Monday, September 28, 2009

Old Is New In Investing

Few new interesting ideas lately on how the post crash market will reconstruct itself. Now everyone knows how various sectors of the economy have suffered, and finding new arguments for investing is tough. The contrarian view or "climbing a wall of worry" has become the primary explanation for the equities rally since March. Investing experts have also reverted to the "lots of cash on the sidelines" reasoning which identifies the astonishing insight managers use every day in plowing under billions of dollars. More clever analysis might find other reasons for the reluctance to invest, but scared shitless does work.

The risk models, which caused so much grief for hedge funds, had a poor understanding of illiquidity in declining markets. But they have no problem with anything in rising markets. Just in case, some have now been replaced by models which employ sophisticated guessing techniques as to which way the markets will turn next. This is done by rapidly analyzing all the potential current information, positive and negative, and then throwing out the negative. So far it is working.

But the most reliable historical reasoning tool for investing in stocks must be the " where else can one go model". This reduces all analytics into a choice as the where best to apply carefully honed skills in betting. Pick a sector of the economy that is working. Of course that would exclude most banking, retail, autos, and construction. Then pick the best performing company stock in that sector and hope all the cash on the sidelines chases your position. This worked for years but can end badly.

Monday, September 21, 2009

Up Good Down Bad

Just about every Bear has brought down their flag and conceded the worst is over, that economic conditions, while still lousy overall, will probably prove the rally in stocks is valid. Repeated surges to new recovery highs has left no other apparent explanation for the weary.

Macro views of market activity are usually traveling at about half the speed of professional trade ideas, but even for larger managers, the turning of big positions, promotes directional plays, as it makes life so much easier. The hedge industry is obviously attached to the bull side because it is easier to invest trade than it is to trade trade. Their recent performance recovery this year is evidence again there are few great thinkers running the biggest of funds. Making money on the up and getting hammered on the down says it all.

The zero rate interest rate policy of the Fed has helped stocks to rally simply as a function of providing one of the few liquid investment opportunities.

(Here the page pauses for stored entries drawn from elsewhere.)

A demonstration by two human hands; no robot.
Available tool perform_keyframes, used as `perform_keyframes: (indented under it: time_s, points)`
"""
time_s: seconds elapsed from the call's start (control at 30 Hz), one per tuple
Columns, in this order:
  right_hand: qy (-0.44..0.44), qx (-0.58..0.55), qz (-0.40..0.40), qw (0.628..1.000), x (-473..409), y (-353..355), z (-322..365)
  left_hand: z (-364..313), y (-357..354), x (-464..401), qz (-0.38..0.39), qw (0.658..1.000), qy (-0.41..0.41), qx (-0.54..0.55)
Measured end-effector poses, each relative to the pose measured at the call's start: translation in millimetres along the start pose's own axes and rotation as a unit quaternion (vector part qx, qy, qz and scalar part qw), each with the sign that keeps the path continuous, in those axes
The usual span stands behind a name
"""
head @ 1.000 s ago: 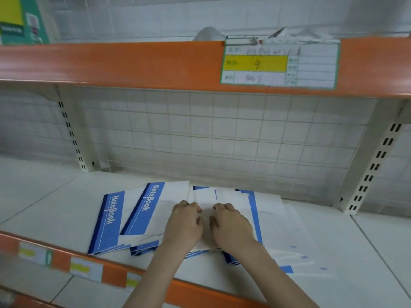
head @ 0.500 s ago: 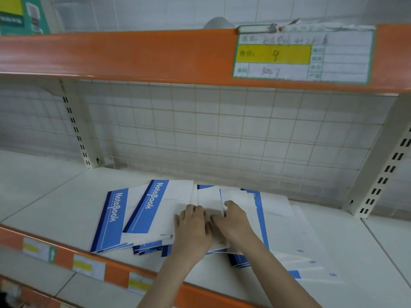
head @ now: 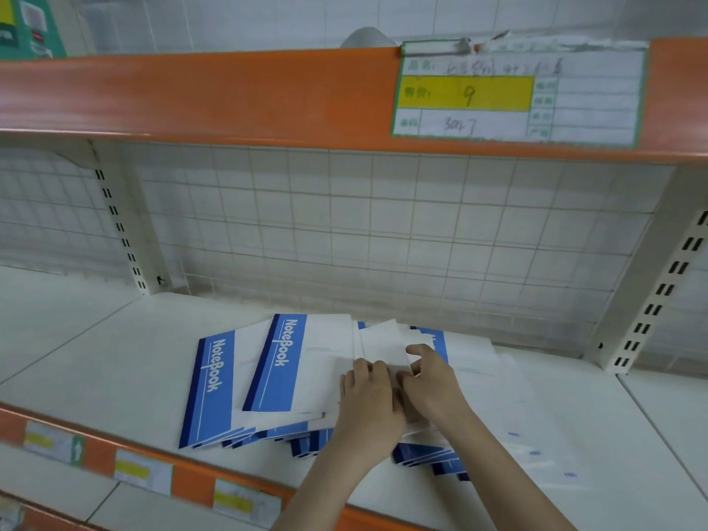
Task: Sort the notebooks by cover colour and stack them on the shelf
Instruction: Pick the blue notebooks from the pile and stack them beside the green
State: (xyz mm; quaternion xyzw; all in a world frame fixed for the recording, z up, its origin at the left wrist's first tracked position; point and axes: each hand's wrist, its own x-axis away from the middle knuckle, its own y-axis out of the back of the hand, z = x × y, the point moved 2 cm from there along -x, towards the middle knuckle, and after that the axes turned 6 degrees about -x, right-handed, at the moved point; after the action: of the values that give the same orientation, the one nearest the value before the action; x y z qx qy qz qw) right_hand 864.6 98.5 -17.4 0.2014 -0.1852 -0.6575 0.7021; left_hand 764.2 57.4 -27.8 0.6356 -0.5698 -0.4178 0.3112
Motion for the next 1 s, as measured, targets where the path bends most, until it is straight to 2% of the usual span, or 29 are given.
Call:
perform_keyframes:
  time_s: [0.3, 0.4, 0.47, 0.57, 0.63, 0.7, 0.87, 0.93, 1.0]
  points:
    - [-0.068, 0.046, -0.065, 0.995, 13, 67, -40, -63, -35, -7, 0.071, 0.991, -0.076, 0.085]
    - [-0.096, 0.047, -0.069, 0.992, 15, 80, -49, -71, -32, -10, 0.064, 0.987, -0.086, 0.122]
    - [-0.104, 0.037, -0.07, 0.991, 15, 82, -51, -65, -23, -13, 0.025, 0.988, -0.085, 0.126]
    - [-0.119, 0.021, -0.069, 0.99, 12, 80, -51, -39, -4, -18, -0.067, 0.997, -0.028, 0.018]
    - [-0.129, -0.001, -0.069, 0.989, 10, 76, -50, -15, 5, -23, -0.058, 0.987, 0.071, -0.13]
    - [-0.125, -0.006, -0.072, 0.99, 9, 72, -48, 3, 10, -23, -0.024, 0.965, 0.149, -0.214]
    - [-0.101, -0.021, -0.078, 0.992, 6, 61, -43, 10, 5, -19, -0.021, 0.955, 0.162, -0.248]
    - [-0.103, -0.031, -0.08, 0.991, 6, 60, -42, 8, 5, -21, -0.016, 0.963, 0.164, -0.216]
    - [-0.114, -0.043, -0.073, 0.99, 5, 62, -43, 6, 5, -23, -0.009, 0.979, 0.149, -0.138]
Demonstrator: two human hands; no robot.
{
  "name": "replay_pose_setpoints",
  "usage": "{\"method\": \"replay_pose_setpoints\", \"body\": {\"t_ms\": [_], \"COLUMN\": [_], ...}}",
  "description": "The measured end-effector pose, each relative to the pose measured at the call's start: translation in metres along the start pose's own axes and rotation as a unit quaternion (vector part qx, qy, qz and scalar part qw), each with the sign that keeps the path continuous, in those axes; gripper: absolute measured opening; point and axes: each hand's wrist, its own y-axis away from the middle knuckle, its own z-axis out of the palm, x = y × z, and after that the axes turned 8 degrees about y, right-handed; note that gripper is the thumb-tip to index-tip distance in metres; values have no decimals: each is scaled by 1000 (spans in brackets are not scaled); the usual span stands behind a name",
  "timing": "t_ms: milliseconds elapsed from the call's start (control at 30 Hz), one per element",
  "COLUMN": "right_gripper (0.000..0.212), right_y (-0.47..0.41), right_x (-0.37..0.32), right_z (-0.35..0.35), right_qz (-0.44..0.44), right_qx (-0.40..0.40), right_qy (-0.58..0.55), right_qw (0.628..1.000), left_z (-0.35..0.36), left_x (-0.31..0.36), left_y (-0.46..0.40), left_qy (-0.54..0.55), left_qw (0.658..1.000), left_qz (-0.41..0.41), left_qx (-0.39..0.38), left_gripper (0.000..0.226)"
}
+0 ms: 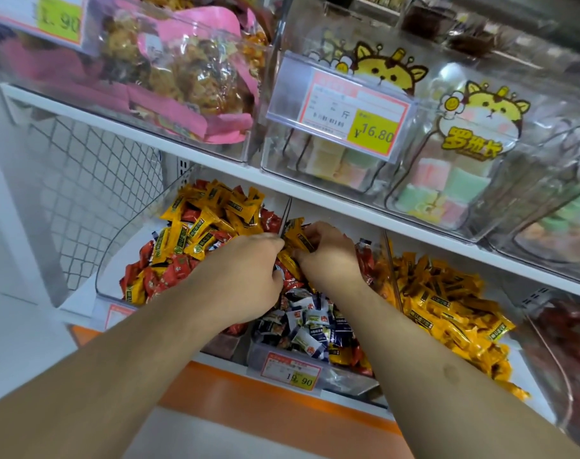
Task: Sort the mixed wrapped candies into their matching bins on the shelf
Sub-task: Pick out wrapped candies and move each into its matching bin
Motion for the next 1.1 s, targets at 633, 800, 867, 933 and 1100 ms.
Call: {"method": "replay_pose_setpoints", "body": {"t_ms": [633,800,867,933,1100], "right_gripper": [32,50,44,36,31], "right_y": [129,137,136,135,133], "right_x": [70,103,102,97,88], "right_z": [-114,-129,-130,-128,-121], "right_qz": [34,86,64,42,-11], "right_qx": [133,101,85,56,-7], "right_qy": [94,199,174,131,88], "right_qw": [986,971,979,989,996], "left_z": [-1,1,5,13,55], "left_x": [8,12,20,33,66], "left_y": [10,15,18,21,12], "left_qy": [-25,-28,-42,-24,30], "left_qw": [999,999,998,995,989], "left_qz": [-6,2,42,93,144], "left_qx": [-42,-22,10,25,-23], "left_gripper": [71,73,66,55,33]}}
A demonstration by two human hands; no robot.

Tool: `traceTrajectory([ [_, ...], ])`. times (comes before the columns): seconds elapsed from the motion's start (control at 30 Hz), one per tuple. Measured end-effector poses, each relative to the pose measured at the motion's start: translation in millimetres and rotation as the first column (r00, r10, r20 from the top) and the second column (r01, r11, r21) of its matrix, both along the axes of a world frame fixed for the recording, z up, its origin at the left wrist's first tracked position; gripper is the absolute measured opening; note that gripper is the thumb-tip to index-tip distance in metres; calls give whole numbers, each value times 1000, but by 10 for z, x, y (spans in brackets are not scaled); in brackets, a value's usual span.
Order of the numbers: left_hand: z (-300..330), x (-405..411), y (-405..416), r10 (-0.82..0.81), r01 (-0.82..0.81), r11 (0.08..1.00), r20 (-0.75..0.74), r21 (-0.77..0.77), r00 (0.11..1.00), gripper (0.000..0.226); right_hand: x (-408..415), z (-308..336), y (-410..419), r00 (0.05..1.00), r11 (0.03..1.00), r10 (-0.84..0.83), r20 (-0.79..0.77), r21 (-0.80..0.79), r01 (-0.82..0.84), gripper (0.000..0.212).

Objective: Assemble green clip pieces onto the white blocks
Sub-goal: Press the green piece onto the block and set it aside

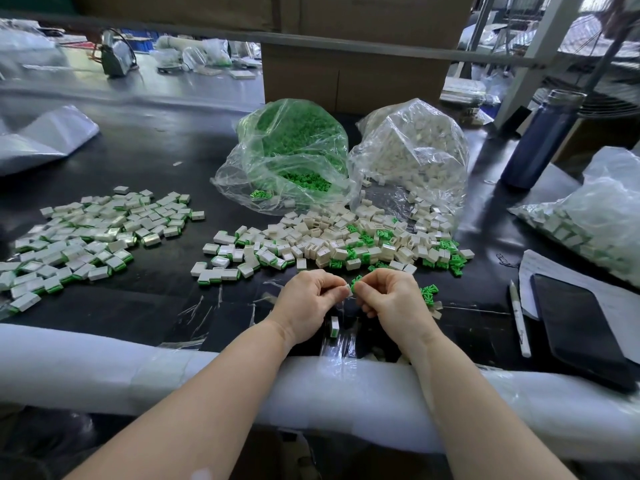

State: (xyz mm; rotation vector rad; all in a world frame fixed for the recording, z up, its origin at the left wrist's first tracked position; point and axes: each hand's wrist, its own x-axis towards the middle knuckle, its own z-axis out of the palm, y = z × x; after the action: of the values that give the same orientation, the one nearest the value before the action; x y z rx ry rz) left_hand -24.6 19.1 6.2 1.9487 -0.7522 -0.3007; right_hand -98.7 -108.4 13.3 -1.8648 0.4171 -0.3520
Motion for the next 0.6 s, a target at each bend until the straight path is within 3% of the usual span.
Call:
traceTrajectory([
  [0.6, 19, -37, 1, -64, 52, 994, 123, 97, 990, 15, -21, 32, -9, 994, 995, 85, -61, -51, -88, 21],
])
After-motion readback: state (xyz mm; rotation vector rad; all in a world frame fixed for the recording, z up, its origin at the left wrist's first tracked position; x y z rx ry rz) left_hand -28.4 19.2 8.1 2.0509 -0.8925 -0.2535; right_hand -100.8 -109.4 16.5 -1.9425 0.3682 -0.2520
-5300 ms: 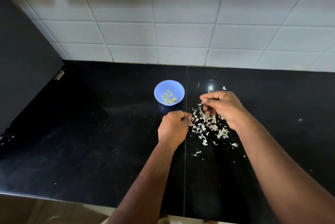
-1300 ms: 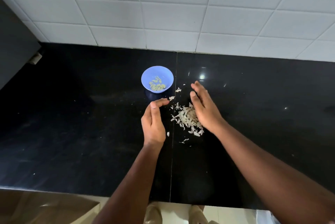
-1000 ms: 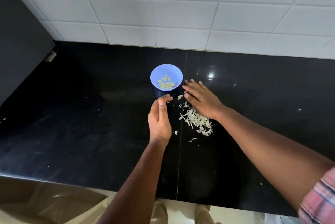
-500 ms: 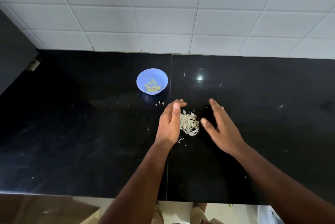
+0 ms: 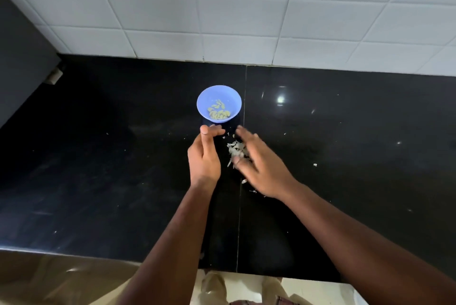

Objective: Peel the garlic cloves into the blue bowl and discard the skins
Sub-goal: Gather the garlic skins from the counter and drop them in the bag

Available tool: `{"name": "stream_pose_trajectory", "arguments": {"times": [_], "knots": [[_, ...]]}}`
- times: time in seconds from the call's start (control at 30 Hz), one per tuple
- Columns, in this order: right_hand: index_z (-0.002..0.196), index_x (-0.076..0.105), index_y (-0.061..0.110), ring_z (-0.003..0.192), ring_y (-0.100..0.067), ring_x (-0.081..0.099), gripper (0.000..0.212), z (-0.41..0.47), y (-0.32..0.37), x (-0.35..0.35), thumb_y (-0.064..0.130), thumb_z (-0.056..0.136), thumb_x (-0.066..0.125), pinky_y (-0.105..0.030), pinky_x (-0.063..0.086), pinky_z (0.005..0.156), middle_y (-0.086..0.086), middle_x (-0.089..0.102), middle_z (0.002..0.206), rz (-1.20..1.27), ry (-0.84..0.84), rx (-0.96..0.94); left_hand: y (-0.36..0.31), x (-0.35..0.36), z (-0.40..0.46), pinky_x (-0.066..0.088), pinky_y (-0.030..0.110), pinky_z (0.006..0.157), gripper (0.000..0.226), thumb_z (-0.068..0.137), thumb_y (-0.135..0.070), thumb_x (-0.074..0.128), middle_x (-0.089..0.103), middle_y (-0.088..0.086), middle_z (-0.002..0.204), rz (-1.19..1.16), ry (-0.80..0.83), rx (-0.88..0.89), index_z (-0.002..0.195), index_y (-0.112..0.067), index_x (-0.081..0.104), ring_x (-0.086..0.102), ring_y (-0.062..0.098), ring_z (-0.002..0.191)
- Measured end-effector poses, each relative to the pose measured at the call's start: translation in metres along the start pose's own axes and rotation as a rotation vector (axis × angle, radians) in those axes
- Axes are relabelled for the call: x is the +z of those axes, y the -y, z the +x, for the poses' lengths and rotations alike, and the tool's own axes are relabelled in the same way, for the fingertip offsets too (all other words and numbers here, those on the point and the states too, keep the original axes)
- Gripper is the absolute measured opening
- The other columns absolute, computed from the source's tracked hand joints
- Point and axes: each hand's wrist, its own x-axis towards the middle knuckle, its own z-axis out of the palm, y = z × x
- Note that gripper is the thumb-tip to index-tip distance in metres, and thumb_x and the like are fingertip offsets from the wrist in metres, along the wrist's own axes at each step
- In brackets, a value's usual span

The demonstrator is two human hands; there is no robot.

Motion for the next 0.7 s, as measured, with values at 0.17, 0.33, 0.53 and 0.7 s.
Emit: {"name": "stream_pose_trajectory", "arguments": {"times": [0.17,0.33,0.53,0.7], "knots": [[0.157,0.042,0.016,0.158,-0.012,0.023,0.055,0.029,-0.040,-0.031,0.039,0.108,0.044,-0.029,0.007,0.130,-0.003,0.037,0.167,-0.073,-0.106,0.148,-0.006,0.017,0.002,0.039,0.008,0.103,0.077,0.099,-0.073,0.024,0.070,-0.013,0.132,0.099,0.196,0.000,0.121,-0.021,0.077,0.057,-0.009,0.126],[0.162,0.034,0.017,0.161,-0.012,0.010,0.057,0.045,-0.048,-0.034,0.039,0.110,0.038,-0.034,0.003,0.132,-0.001,0.028,0.171,-0.186,0.076,0.052,-0.006,0.025,-0.007,0.047,0.023,0.107,0.073,0.102,-0.069,0.028,0.072,-0.008,0.128,0.044,0.256,0.017,0.124,-0.018,0.075,0.062,0.001,0.127],[0.162,0.036,0.017,0.159,-0.006,0.008,0.056,0.049,-0.024,-0.018,0.032,0.108,0.038,-0.029,-0.002,0.131,0.001,0.028,0.171,-0.166,0.265,-0.122,0.003,0.013,-0.031,0.057,0.037,0.094,0.044,0.108,-0.046,0.038,0.076,0.002,0.106,-0.032,-0.040,0.144,0.105,-0.022,0.075,0.072,0.021,0.106],[0.161,0.039,0.020,0.158,-0.003,0.009,0.050,0.026,-0.016,-0.007,0.031,0.112,0.044,-0.025,0.001,0.130,0.004,0.030,0.170,-0.153,0.304,-0.213,0.003,0.007,-0.032,0.054,0.034,0.099,0.053,0.108,-0.057,0.038,0.075,0.001,0.111,-0.114,-0.123,0.100,0.107,-0.018,0.073,0.071,0.023,0.112]]}}
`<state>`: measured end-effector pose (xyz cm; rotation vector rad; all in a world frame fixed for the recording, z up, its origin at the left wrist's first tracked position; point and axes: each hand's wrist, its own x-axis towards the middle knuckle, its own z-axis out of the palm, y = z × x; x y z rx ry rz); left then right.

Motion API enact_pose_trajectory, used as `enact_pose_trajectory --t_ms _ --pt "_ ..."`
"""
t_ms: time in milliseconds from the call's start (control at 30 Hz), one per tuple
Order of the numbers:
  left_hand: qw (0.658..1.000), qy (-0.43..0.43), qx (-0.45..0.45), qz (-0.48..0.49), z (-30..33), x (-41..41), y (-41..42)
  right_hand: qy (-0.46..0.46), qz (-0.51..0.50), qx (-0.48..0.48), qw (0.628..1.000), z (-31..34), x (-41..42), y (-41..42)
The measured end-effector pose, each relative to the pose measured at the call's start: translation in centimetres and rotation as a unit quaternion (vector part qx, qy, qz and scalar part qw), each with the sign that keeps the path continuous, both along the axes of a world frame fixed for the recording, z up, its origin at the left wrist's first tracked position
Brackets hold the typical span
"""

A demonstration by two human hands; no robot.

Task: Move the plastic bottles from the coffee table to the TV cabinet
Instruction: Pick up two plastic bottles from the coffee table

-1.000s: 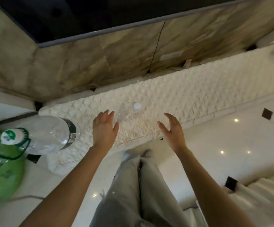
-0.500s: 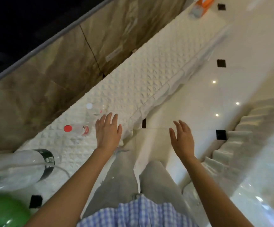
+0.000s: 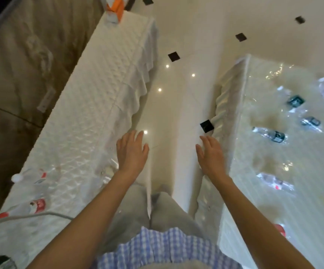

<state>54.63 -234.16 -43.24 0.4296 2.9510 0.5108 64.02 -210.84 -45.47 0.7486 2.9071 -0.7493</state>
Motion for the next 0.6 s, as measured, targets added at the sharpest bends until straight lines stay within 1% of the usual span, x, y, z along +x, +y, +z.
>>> enact_pose_trajectory --t_ms 100,200,367,600 --pt "0.998 0.002 -0.012 -0.061 -0.3 -1.2 3.2 0.011 -0.051 -0.013 0.999 0.6 0.9 3.1" --pt "0.995 0.003 -0.015 -0.102 -0.8 -3.0 6.3 0.016 -0.098 -0.01 0.995 0.7 1.0 5.8" --pt "0.985 -0.004 -0.003 -0.173 -1.2 -8.0 12.7 0.017 -0.169 -0.005 0.986 0.3 -1.2 9.8" --pt "0.958 0.005 0.004 -0.286 -1.9 -16.4 22.1 0.033 -0.261 0.055 0.963 0.5 -6.2 14.8"
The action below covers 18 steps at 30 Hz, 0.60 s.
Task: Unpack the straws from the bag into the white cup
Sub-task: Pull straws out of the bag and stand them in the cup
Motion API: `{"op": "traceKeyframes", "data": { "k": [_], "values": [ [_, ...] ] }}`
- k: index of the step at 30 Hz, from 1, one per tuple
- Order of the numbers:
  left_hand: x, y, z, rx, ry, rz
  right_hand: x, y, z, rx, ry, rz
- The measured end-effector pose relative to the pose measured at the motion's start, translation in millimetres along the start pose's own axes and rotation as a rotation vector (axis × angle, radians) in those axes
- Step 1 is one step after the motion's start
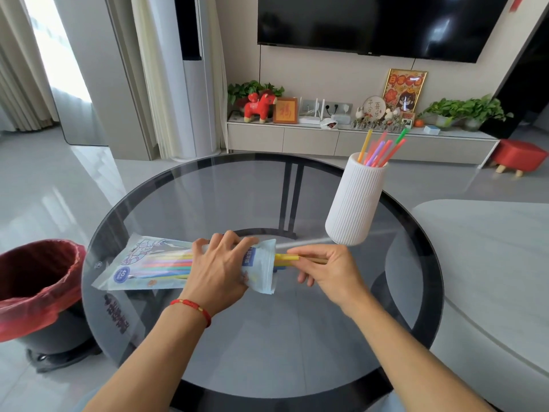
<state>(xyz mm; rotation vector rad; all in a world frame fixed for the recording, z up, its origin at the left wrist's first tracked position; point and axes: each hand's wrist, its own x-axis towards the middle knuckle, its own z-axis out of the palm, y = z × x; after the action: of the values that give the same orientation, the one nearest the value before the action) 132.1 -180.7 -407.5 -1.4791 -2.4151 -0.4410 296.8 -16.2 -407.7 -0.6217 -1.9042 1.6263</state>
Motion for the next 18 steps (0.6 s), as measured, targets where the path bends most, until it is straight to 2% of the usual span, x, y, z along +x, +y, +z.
{"op": "traceKeyframes", "data": {
  "k": [4, 8, 14, 18],
  "values": [
    [-1, -6, -1, 0.0, -0.015, -0.013, -3, -8, -21, 0.073, -0.026, 0.096],
    [-2, -6, 0, 0.005, -0.02, -0.014, -3, -13, -26, 0.258, -0.028, 0.192],
    [-1, -4, 1, 0.004, -0.018, -0.002, -4, -1, -3, 0.067, 0.092, 0.093],
    [0, -5, -1, 0.0, 0.0, -0.033, 1, -6, -21, 0.14, 0.153, 0.143]
  ]
}}
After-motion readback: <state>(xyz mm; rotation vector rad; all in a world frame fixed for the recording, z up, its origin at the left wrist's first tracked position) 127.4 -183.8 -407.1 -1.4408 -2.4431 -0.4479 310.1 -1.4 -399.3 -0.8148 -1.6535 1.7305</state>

The lack of sellers after such a large liquidation cycle of 2008 and early 2009, has amplified price moves hinged on investment strategies chasing lower prices. Extrapolating a recovery trend and possibly much more is what the herd will always follow and has historically been the story for stocks. But zero rates may create a dilemma in the way things used to work as current successful Treasury auctions continue to show a world of risk aversion. A policy of simply saving the higher orders of banking/investment firms does not insure economic growth. Injecting cash and cutting overhead does work but with obvious limitations.

This rally is a trade first with the complications associated with rapid deceleration when it ends. The ensuing scramble with banners declaring the second round of the world is ending will be as shallow as the current victory celebrations.

Monday, September 14, 2009

US/China Juiced

US/China trade fight will certainly gain attention especially when there has been a juicing of stocks and commodities by trading operations filing behind huge speculation plays coming out of the China. The double down bets in areas such as technology stocks could become a exceptionally volatile unwinding affair if there is a trade event not foreseen by the information edge boys. This along with China's increasing threat to all financial markets as they increasingly juggle huge stimulus programs, needed to keep their economic positions afloat, next to the need to keep the masses from scaling the walls.

Tuesday, September 8, 2009

Murky Rally

Stock analysts' projections of the inevitable rise and run of stock prices due to their claim of an undervalued stock market has continually contributed to the rally which has battered the Bears, and a group held in such low regard, I am talking about the analysts now, that have been able to survive on unemployable murky skills, almost as murky and unemployable as economists. But there they are, pumping stocks despite all the leaking waterlines of nearly every sector of the economy. They trot out analogue and historical earnings ratios of now broken industries and place a rally sticker on anything that is below their valuations.

Of course it is crap. But crap is the fantasy which powers the very essence of the Wall Street investment community, make up a story, securitize it, only take what you can steal, and then sell useless insurance against a raid on fantasy values where there is no market, just their mark. Lifting bales of stimulus money has not been easy when also worrying about public image, and a system, now gamed forever by forceful Fed and Treasury policies which have come to prove what everyone has always known, politics and Washington, investments and information, and money, belong to the makers.